Since the beginning of the war in Ukraine, convictions of foreigners have multiplied. Four British nationals and a Moroccan have been imprisoned after they were captured on Ukrainian soil and convicted by Russian courts of having fought as mercenaries. Three of them were sentenced to death.
It is difficult to know the precise conditions of detention of these foreigners. “There are penal colonies where foreign nationals are detained in probably more flexible conditions, but not necessarily,” said Natalia Prilutskaya. “Especially if the authorities want to put pressure on a particular detainee or use him as a pawn.”
A long and meticulous diplomatic work
In the case of Brittney Griner, her status as a high-profile athlete could make her a particularly valuable prisoner, for whom the United States could pay the price in order to repatriate her. “She may well be seen by Russian political leaders as a possible candidate for a prisoner exchange, including against Russian national Viktor Bout, a convicted arms trafficker imprisoned in the United States,” Ben Noble said. .

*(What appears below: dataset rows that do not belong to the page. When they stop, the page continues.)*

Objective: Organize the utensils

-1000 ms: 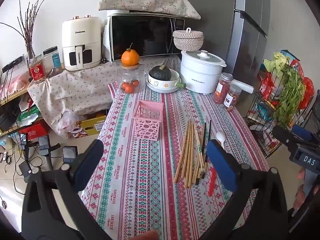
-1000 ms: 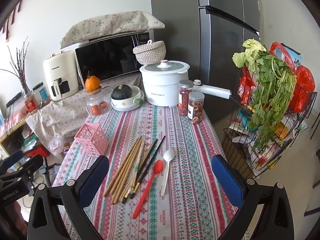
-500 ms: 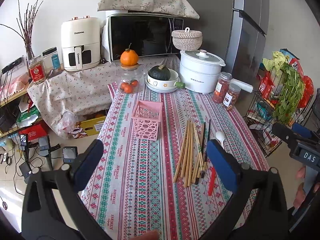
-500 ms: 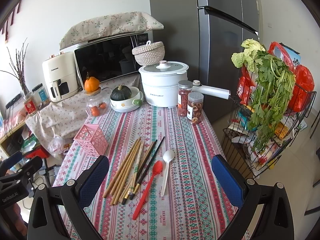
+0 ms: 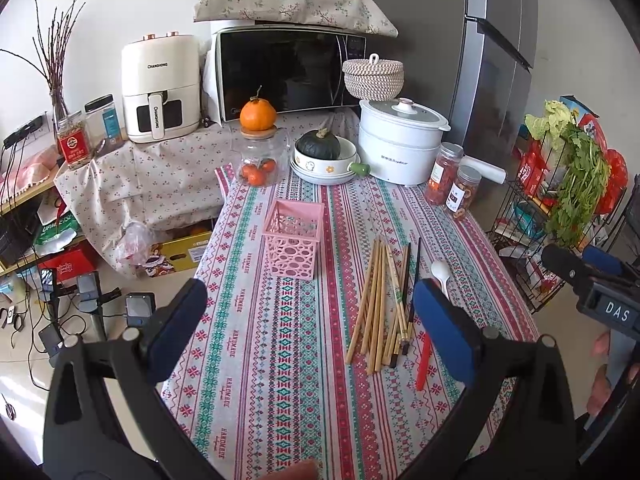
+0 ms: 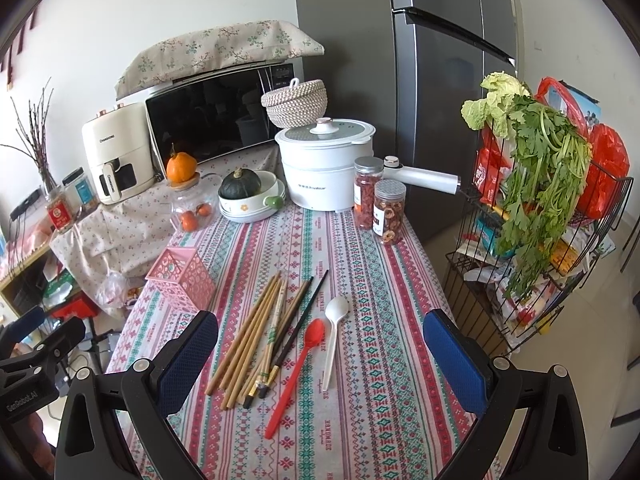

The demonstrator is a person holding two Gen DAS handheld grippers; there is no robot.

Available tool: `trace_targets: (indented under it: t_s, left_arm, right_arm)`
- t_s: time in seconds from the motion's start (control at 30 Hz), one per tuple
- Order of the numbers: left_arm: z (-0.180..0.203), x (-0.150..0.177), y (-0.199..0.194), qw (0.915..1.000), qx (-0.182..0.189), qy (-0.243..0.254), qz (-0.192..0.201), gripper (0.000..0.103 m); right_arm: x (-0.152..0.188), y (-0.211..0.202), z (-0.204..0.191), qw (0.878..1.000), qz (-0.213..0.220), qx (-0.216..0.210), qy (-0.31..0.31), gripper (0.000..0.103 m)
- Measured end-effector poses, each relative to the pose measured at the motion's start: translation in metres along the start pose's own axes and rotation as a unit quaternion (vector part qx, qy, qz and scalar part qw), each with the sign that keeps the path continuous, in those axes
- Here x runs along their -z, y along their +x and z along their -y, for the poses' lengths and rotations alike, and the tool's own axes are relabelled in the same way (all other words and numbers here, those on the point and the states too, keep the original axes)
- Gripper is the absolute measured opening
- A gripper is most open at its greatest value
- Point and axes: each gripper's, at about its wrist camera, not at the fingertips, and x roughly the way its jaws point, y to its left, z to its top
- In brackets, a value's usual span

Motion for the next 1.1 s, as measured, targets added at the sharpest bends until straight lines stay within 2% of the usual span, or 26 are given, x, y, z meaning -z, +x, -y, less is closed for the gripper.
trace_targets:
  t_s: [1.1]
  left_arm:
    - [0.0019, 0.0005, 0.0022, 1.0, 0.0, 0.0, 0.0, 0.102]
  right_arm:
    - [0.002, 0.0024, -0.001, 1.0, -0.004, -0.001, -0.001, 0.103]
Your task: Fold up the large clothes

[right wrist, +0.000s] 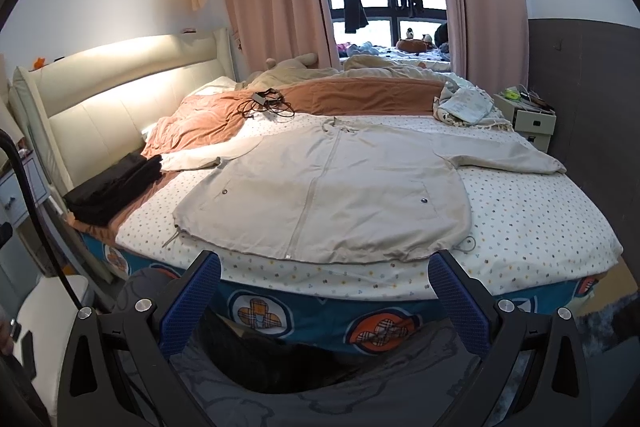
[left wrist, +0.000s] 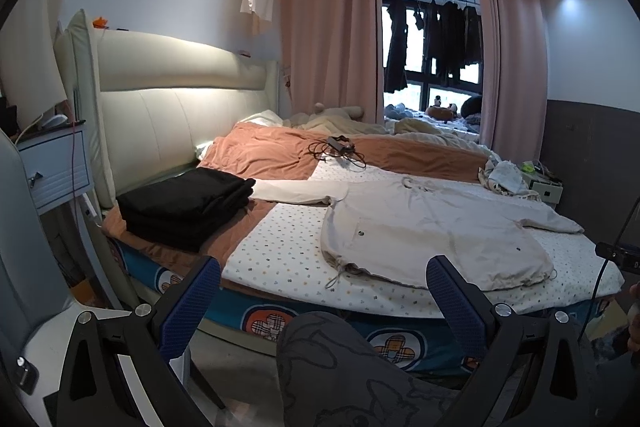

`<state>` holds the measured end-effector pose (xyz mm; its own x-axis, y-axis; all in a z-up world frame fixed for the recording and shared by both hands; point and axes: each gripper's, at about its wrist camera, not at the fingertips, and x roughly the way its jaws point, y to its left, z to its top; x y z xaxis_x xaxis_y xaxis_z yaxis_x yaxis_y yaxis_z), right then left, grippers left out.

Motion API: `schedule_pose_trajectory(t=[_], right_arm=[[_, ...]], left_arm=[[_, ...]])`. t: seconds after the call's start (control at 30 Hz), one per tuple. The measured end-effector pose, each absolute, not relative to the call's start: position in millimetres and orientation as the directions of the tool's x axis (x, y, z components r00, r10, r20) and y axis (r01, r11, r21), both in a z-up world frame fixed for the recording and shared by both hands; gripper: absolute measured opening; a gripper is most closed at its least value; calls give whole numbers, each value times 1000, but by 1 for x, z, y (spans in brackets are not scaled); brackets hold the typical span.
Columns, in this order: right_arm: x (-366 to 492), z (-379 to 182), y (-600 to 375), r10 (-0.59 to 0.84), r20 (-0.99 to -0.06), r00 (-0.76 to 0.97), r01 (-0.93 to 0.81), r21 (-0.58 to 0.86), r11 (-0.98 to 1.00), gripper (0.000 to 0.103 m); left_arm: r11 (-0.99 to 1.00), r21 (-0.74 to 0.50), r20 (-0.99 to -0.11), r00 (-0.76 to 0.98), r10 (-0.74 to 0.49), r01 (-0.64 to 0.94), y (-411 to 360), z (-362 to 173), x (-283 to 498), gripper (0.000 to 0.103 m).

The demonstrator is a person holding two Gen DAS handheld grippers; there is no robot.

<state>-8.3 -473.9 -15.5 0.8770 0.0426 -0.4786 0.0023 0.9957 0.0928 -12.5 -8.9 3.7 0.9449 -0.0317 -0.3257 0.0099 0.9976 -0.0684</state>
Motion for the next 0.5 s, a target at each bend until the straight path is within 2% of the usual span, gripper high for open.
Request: schedule_pose_trajectory(t=[0.5], right_arm=[[-12,-12,-476,42,-472,881,5,98,995,103]], left_arm=[[997,-67,-314,948,-49,30,-13,1,-18,103]])
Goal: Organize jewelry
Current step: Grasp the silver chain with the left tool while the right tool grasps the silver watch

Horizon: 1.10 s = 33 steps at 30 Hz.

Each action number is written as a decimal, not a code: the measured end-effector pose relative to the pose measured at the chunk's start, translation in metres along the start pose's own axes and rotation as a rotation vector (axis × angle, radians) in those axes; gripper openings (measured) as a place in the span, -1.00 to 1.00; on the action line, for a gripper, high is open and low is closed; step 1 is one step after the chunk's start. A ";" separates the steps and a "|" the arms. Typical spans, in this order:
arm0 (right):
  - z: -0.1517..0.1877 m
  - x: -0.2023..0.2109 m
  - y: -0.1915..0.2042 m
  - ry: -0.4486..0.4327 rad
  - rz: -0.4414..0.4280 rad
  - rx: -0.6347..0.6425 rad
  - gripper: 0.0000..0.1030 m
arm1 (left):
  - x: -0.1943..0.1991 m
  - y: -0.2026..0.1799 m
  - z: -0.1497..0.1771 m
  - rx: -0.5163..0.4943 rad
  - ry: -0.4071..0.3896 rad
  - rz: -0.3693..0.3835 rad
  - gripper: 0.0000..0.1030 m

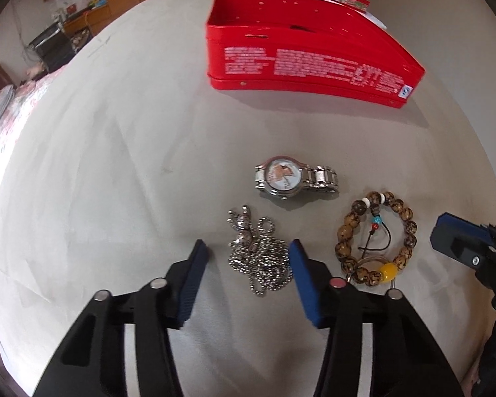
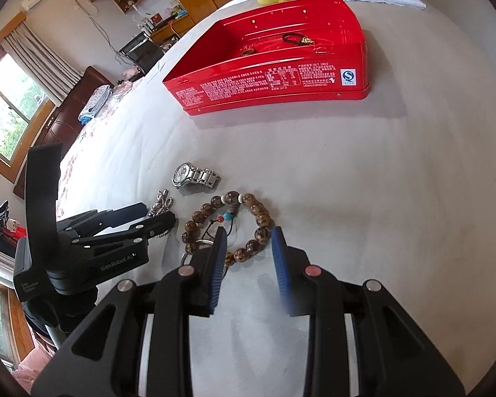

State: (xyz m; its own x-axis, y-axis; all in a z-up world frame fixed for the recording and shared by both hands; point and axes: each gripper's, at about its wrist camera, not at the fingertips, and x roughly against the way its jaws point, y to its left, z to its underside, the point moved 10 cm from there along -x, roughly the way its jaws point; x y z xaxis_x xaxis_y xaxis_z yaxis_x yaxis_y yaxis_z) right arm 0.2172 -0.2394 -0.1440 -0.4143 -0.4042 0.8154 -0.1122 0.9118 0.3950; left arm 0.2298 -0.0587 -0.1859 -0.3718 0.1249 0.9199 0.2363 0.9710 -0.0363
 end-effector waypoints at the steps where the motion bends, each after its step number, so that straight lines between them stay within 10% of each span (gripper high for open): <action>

A similar exchange took place in April 2022, when American Trevor Reed was released in exchange for a Russian citizen being held in a US prison for drug trafficking. The former marine was sentenced to nine years in prison for endangering “the life and health” of Russian police officers, a charge he and US officials have denied. He was held for nearly three years before being released after what the White House described as “months and months of hard, painstaking work.”
That may be Brittney Griner and the other inmates’ only hope today, but it will take a lot of patience, even as the White House pledged on July 5 to do “all it can” to secure the release of the basketball player and Paul Whelan.
According to Ben Noble, it is not certain that the Russian authorities intend to arrest other foreign nationals for political purposes, but in any case, trips to Russia are no longer legion. “Brittney Griner’s case may well deter foreign nationals from setting foot on Russian soil, lest they suffer the same fate,” he said.